I would like to analyze Nanopore-generated sequence data for 24 PCR fragments from a mammalian species with a published reference genome, and a 25th amplicon from a species without a published reference genome. I have the Sanger sequence for the 25th fragment, which I designate here as 25-Ref. The 25 PCR fragments were pooled in equimolar quantities and run in one flow cell. The sequence data were returned to us as a 20 GB folder with ~1600 fastq files. The combined length of the 25 fragments is < 100 kb, and a very high depth of coverage is expected. My objectives and questions are stated below:
Objectives: local de novo assembly of difficult-to-assemble/sequence regions and to call variants on the sequenced amplicons (& to also generate proof of concept for future projects.)
- I plan to use the Nanopore tools in UseGalaxy.eu and UseGalaxy.org for the analysis of above data. What is the best way of uploading the data to UseGalaxy.eu / UseGalaxy.org via FTP as one folder of files or as individual files for the 1600+ files?
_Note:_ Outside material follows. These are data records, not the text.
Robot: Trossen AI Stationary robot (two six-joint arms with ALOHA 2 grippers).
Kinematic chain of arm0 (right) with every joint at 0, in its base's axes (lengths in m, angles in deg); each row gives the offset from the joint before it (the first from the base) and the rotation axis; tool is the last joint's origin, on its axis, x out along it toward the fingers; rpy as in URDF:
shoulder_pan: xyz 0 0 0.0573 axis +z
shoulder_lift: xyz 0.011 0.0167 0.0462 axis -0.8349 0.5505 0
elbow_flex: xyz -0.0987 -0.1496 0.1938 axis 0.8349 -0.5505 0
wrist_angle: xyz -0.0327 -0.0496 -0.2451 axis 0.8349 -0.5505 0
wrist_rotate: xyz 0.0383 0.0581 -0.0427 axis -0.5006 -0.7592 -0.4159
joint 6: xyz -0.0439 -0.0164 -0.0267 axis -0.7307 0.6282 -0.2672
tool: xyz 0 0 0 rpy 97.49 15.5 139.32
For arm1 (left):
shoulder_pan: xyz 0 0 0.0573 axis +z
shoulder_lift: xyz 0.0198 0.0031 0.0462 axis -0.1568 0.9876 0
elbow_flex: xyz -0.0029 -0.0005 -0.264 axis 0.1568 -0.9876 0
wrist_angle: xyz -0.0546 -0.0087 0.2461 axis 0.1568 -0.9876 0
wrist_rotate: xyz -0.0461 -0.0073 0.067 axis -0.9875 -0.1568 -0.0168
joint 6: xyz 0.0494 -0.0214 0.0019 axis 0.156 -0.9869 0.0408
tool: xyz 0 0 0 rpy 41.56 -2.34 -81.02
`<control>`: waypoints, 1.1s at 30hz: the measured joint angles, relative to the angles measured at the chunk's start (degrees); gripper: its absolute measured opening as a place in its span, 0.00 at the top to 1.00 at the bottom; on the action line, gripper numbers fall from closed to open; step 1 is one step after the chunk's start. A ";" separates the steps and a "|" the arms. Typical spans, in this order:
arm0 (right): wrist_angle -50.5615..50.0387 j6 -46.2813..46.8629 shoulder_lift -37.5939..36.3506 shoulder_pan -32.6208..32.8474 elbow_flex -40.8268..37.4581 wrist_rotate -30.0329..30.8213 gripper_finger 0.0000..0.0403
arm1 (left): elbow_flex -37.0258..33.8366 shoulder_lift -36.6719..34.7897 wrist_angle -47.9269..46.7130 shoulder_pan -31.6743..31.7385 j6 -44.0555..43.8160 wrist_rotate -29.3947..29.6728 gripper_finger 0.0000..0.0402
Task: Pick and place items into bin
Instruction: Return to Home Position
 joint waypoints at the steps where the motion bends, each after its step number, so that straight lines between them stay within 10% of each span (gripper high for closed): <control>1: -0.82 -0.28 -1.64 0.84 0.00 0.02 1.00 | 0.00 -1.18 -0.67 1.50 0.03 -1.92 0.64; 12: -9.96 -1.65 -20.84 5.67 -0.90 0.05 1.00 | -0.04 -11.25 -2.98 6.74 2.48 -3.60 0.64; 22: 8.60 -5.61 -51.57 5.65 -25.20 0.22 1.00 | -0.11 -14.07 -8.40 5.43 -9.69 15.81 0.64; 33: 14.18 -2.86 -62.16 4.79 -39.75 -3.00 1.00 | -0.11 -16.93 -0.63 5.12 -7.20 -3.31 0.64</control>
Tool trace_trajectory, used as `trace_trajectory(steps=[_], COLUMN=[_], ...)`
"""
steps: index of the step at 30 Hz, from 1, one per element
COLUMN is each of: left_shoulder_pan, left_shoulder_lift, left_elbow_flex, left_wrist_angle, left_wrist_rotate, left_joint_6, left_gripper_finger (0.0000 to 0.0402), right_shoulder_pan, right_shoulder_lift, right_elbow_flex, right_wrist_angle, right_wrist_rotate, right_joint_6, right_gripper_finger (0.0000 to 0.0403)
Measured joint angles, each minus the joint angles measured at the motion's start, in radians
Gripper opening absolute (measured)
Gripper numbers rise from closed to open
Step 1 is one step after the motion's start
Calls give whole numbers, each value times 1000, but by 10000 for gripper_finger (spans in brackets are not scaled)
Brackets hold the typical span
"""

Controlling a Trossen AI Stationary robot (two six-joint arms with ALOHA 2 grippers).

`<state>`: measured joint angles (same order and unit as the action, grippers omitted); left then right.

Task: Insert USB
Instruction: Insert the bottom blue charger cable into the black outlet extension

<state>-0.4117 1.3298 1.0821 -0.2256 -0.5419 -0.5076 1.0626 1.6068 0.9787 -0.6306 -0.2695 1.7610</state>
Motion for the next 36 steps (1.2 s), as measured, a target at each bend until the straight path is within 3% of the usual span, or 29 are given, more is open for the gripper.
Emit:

- Since the above Nanopore files in fastq format, can I also analyze the data using the same tools as those used for analyzing Illumina fastq files in Galaxy, e.g. BWA-mem etc., with the first 24 amplicons aligned to the known reference genome and the 25th aligned to 25-Ref?
- Does anyone know of tutorials/methods on sequence analysis of short amplicons/fragments under 10 kb generated by Nanopore sequencing? My googling yielded few useful leads.
Thank you in advance for your help -I am new to Nanopore data processing.